_The problem_
For every line in the material, print that line exactly.

_Stored data_
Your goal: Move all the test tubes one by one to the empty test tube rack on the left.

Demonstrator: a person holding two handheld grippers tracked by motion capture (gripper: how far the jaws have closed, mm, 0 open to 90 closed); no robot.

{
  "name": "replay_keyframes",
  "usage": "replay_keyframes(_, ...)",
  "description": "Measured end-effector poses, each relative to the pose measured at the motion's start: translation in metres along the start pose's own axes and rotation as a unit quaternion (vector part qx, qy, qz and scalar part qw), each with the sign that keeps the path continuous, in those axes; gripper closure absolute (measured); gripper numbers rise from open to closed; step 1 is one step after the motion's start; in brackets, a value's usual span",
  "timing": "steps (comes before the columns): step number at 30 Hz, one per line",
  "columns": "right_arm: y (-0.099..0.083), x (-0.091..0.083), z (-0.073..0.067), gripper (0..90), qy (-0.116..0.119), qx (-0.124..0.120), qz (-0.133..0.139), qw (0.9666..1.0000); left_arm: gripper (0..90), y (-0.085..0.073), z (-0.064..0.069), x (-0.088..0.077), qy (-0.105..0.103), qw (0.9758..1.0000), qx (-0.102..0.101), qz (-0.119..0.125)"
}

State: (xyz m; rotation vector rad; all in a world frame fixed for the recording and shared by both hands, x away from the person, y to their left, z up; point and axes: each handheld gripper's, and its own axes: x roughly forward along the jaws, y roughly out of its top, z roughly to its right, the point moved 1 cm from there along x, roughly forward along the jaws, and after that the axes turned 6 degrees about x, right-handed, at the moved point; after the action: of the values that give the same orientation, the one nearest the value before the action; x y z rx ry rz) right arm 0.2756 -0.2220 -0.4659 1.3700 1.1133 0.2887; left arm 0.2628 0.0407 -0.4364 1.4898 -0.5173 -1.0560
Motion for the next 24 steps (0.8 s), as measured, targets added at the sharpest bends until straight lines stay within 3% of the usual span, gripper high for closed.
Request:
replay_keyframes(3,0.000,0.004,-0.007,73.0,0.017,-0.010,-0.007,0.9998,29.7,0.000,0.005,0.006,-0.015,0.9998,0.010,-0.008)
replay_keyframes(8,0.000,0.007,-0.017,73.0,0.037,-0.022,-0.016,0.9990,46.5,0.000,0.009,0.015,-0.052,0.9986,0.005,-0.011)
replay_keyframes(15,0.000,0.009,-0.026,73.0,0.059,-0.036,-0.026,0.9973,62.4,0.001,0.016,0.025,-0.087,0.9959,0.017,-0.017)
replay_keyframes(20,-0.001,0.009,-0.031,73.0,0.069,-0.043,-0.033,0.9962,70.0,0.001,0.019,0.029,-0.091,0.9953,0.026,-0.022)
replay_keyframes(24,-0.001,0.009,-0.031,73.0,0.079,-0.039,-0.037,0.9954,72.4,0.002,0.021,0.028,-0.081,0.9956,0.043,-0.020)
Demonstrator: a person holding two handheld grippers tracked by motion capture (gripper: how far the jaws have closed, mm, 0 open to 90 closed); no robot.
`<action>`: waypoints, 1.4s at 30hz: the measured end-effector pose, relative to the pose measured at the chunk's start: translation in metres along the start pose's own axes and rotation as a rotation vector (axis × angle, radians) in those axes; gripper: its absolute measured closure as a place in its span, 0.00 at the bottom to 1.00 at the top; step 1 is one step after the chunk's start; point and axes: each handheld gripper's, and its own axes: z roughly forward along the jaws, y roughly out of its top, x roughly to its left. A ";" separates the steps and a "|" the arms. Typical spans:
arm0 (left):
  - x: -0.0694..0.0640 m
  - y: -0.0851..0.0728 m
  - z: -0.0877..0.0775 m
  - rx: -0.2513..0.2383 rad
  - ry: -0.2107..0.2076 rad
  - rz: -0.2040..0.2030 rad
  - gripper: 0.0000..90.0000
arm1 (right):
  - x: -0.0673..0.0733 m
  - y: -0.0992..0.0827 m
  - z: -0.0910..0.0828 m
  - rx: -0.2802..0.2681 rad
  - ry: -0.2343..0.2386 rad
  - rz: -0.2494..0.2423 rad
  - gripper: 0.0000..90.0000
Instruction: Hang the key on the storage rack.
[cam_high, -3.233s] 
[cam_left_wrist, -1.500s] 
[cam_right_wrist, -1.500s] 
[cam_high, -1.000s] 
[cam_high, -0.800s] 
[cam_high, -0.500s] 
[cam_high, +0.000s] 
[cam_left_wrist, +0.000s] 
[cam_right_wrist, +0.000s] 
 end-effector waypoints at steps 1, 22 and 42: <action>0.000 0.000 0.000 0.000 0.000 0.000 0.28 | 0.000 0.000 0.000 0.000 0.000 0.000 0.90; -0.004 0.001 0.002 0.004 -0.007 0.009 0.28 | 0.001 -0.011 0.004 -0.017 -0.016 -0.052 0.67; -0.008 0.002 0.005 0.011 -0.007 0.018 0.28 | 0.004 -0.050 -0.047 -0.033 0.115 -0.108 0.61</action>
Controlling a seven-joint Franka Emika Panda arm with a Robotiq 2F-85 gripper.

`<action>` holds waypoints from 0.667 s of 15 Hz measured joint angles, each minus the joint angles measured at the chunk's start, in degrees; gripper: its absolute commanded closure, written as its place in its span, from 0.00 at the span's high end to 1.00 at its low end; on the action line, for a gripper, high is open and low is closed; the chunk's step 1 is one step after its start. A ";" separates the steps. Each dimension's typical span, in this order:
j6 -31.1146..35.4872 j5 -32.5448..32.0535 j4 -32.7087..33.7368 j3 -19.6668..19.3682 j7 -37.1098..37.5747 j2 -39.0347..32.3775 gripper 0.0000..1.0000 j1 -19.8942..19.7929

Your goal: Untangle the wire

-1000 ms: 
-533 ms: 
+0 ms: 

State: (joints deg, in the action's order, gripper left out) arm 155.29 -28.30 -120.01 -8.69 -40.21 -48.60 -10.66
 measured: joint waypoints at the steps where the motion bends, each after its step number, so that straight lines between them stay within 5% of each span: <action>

_Exercise output_
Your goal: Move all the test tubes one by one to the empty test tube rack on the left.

Demonstrator: a person holding two handheld grippers tracked by motion capture (gripper: how far the jaws have closed, mm, 0 open to 90 closed); no robot.

{
  "name": "replay_keyframes",
  "usage": "replay_keyframes(_, ...)",
  "description": "Measured end-effector poses, each relative to the pose measured at the motion's start: translation in metres along the start pose's own axes and rotation as a unit quaternion (vector part qx, qy, qz and scalar part qw), each with the sign that keeps the path continuous, in those axes; gripper closure absolute (measured); gripper numbers rise from open to closed; step 1 is one step after the motion's start; in brackets, a value's usual span",
  "timing": "steps (comes before the columns): step number at 30 Hz, one per line",
  "columns": "right_arm: y (-0.099..0.083), x (-0.091..0.083), z (-0.073..0.067), gripper (0..90), qy (-0.116..0.119), qx (-0.124..0.120), qz (-0.133..0.139), qw (0.9666..1.0000); left_arm: gripper (0..90), y (-0.085..0.073), z (-0.064..0.069), x (-0.088..0.077), qy (-0.105..0.103), qw (0.9758..1.0000), qx (-0.102..0.101), qz (-0.119..0.125)"
}

State: (xyz m; rotation vector rad; all in a world frame fixed for the recording and shared by both hands, x away from the person, y to their left, z up; point and axes: each handheld gripper's, and its own axes: x roughly forward along the jaws, y roughly out of its top, z roughly to its right, the point moved 1 cm from there along x, roughly forward along the jaws, and after that the axes turned 6 degrees about x, right-handed, at the moved point; after the action: of the values that give the same orientation, the one nearest the value before the action; x y z rx ry rz) right arm 0.2756 -0.2220 -0.4659 1.3700 1.1133 0.2887; left arm 0.2628 0.0407 -0.4364 1.4898 -0.5173 -1.0560
Motion for the next 24 steps (0.8 s), as measured, targets added at the sharpest bends until straight lines stay within 3% of the usual span, gripper high for closed.
Request:
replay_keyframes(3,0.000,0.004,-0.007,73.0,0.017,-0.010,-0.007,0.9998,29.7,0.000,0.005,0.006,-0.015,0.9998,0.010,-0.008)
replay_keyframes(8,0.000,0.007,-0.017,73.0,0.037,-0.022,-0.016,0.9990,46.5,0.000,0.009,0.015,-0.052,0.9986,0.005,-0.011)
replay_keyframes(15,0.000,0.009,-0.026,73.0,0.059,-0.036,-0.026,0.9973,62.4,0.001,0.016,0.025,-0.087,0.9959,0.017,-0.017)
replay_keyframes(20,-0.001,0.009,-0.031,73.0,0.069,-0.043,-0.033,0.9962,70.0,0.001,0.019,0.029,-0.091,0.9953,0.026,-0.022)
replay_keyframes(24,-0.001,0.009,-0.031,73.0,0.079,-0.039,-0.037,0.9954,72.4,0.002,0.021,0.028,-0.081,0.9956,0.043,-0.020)
Demonstrator: a person holding two handheld grippers tracked by motion capture (gripper: how far the jaws have closed, mm, 0 open to 90 closed); no robot.
`<action>`: waypoints, 1.4s at 30hz: the measured end-effector pose, relative to the pose measured at the chunk's start: translation in metres along the start pose's own axes and rotation as a rotation vector (axis × angle, radians) in those axes; gripper: its absolute measured closure as a place in its span, 0.00 at the bottom to 1.00 at the top; step 1 is one step after the chunk's start; point and axes: each handheld gripper's, and its own axes: z roughly forward along the jaws, y roughly out of its top, x roughly to its left. A ";" separates the steps and a "|" the arms. Typical spans:
arm0 (left):
  - x: -0.0694..0.0640 m
  - y: -0.0851..0.0728 m
  - z: -0.0877..0.0775 m
  - rx: -0.2513..0.2383 rad
  - ry: -0.2107..0.2076 rad
  - rz: -0.2040..0.2030 rad
  - gripper: 0.0000..90.0000
arm1 (right):
  - x: -0.0673..0.0733 m
  - y: -0.0992..0.0827 m
  - z: -0.0910..0.0828 m
  - rx: -0.2802..0.2681 rad
  - ry: -0.2343..0.2386 rad
  - rz: -0.2494..0.2423 rad
  - gripper: 0.0000..90.0000
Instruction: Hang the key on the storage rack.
[cam_high, -3.233s] 
[cam_left_wrist, -1.500s] 
[cam_right_wrist, -1.500s] 
[cam_high, -1.000s] 
[cam_high, -0.800s] 
[cam_high, -0.500s] 
[cam_high, +0.000s] 
[cam_left_wrist, +0.000s] 
[cam_right_wrist, +0.000s] 
 end-effector waypoints at steps 1, 22 and 42: <action>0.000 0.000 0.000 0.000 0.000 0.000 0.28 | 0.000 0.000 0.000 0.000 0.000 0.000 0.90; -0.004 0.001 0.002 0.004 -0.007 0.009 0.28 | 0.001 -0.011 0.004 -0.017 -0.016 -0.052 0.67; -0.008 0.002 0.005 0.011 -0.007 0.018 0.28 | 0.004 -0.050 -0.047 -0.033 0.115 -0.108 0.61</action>
Controlling a seven-joint Franka Emika Panda arm with a Robotiq 2F-85 gripper.

`<action>` holds waypoints from 0.667 s of 15 Hz measured joint angles, each minus the joint angles measured at the chunk's start, in degrees; gripper: its absolute commanded closure, written as its place in its span, from 0.00 at the span's high end to 1.00 at its low end; on the action line, for a gripper, high is open and low is closed; the chunk's step 1 is one step after its start. A ";" separates the steps. Each dimension's typical span, in this order:
j6 -31.1146..35.4872 j5 -32.5448..32.0535 j4 -32.7087..33.7368 j3 -19.6668..19.3682 j7 -37.1098..37.5747 j2 -39.0347..32.3775 gripper 0.0000..1.0000 j1 -19.8942..19.7929

Your goal: Untangle the wire

-1000 ms: 
-533 ms: 
+0 ms: 

State: (joints deg, in the action's order, gripper left out) arm 155.29 -28.30 -120.01 -8.69 -40.21 -48.60 -10.66
 measured: joint waypoints at the steps where the motion bends, each after its step number, so that straight lines between them stay within 5% of each span: <action>

Nothing further is needed for the exercise.